Crap. Did she think he’d scoped her out beforehand and tried to seduce her? That he’d pursued his shrink in advance, in some sort of clandestine operation? “I swear, I had no idea,” he added, wanting to make sure they were crystal clear on that point.
She shook her head and shushed him, then grabbed his lapels, jerked him into her office and shut the door with a lightning kind of speed.
“I don’t want anyone hearing us,” she said, still in a whisper. She stepped away from him, walked to her couch, and pressed a button on a noise machine on an end table. A low hum filled the room. She turned around. “To preserve confidentiality,” she said, waving her hand at the whirring machine.
“Of course.” Was she talking about the two of them, or other patients?
She looked him straight in the eyes. Her gorgeous browns were steely. “First of all, there’s no need to call me doctor. I’m not a medical doctor, so I don’t use the title. Michelle is totally fine. Second, I can’t see you.”
The words hit hard in the chest. Like the sharp edge of a jagged rock.
“You mean tonight?” he asked, furrowing his brow.
She nodded, but seemed flustered now, too, fiddling with the collar on her blouse as she spoke. “I mean, now. I can’t see you here. I can’t treat you. It’s 100 percent against the code of ethics. You can’t sleep with your patients. It’s the single biggest reason therapists lose their license,” she said, and her voice rose. He could hear the frustration in it, but it was laced with self-loathing too. She was pissed at herself.
“All those stories about patients falling for shrinks are glamorized,” she said. “It’s wrong. It’s just plain wrong.”
“I wasn’t your patient last night,” he said, ready to absolve her of her guilt. He knew a thing or two about that awful emotion.
She clenched her hands at her sides, as if she were channeling all her feelings there. Frustration, perhaps? Annoyance? Or was there regret flowing through her veins too? “I had an appointment scheduled with you already.”
“But I didn’t know it was you. You didn’t know it was me . . . did you?” he asked, then the possibility dawned on him. Had she known who he was? His brain was spinning now, and it wasn’t making pretty kaleidoscopic images. Maybe she’d been the one scoping him out clandestinely.

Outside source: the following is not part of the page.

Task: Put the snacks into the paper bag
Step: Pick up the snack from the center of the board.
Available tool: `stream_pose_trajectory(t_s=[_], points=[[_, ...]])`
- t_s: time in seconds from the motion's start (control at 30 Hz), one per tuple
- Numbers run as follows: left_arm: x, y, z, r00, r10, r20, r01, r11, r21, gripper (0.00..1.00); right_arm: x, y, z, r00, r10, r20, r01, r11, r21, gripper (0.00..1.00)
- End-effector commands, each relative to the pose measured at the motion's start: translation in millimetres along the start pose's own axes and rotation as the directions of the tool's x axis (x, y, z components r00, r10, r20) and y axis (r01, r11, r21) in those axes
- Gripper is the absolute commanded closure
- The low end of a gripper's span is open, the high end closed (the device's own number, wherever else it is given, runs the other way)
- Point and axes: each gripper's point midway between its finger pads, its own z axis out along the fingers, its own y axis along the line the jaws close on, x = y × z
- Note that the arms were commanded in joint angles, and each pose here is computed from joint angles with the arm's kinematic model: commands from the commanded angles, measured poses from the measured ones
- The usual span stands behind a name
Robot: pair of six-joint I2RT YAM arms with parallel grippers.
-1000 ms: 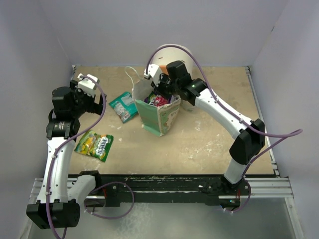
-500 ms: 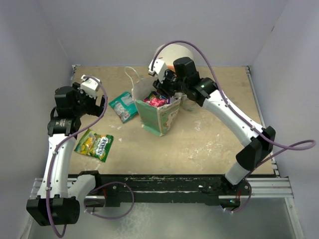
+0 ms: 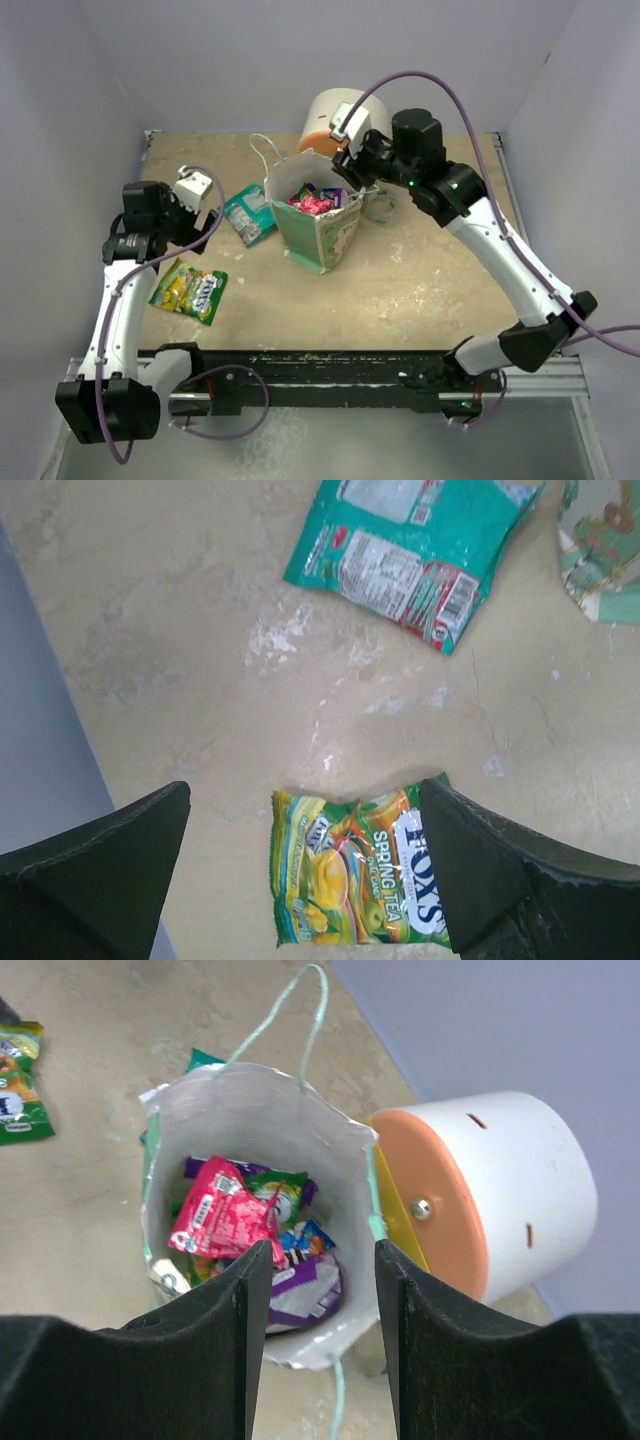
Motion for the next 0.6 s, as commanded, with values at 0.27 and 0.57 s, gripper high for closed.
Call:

“No!” She jammed her hands in her hair, and whatever she’d been keeping under the surface bubbled up. Her voice rose. “I never would have done that. Jack, I don’t even know a thing about you, except you sell toys. I don’t even know what kind of toys you sell. Do you sell Legos? Weeble Wobbles? Dolls?” She raised her eyebrows in question as she fired off options. “Do you run a toy store or something?”
He didn’t even bother to contain the grin as he shook his head, laughing deeply. “I sell sex toys.”
Her jaw went slack. She blinked several times, then swallowed. She sank down onto the couch, dropped her head between her legs and breathed out hard. For a second he thought she was having an anxiety attack, but she popped back up, grabbed his elbow, opened the door and escorted him out of the office. “You need to see someone else,” she said, marching him down the hall to the stairs, and two flights down, then into another hallway. She walked him into another psychology practice, then mouthed thank God when she spotted a door open.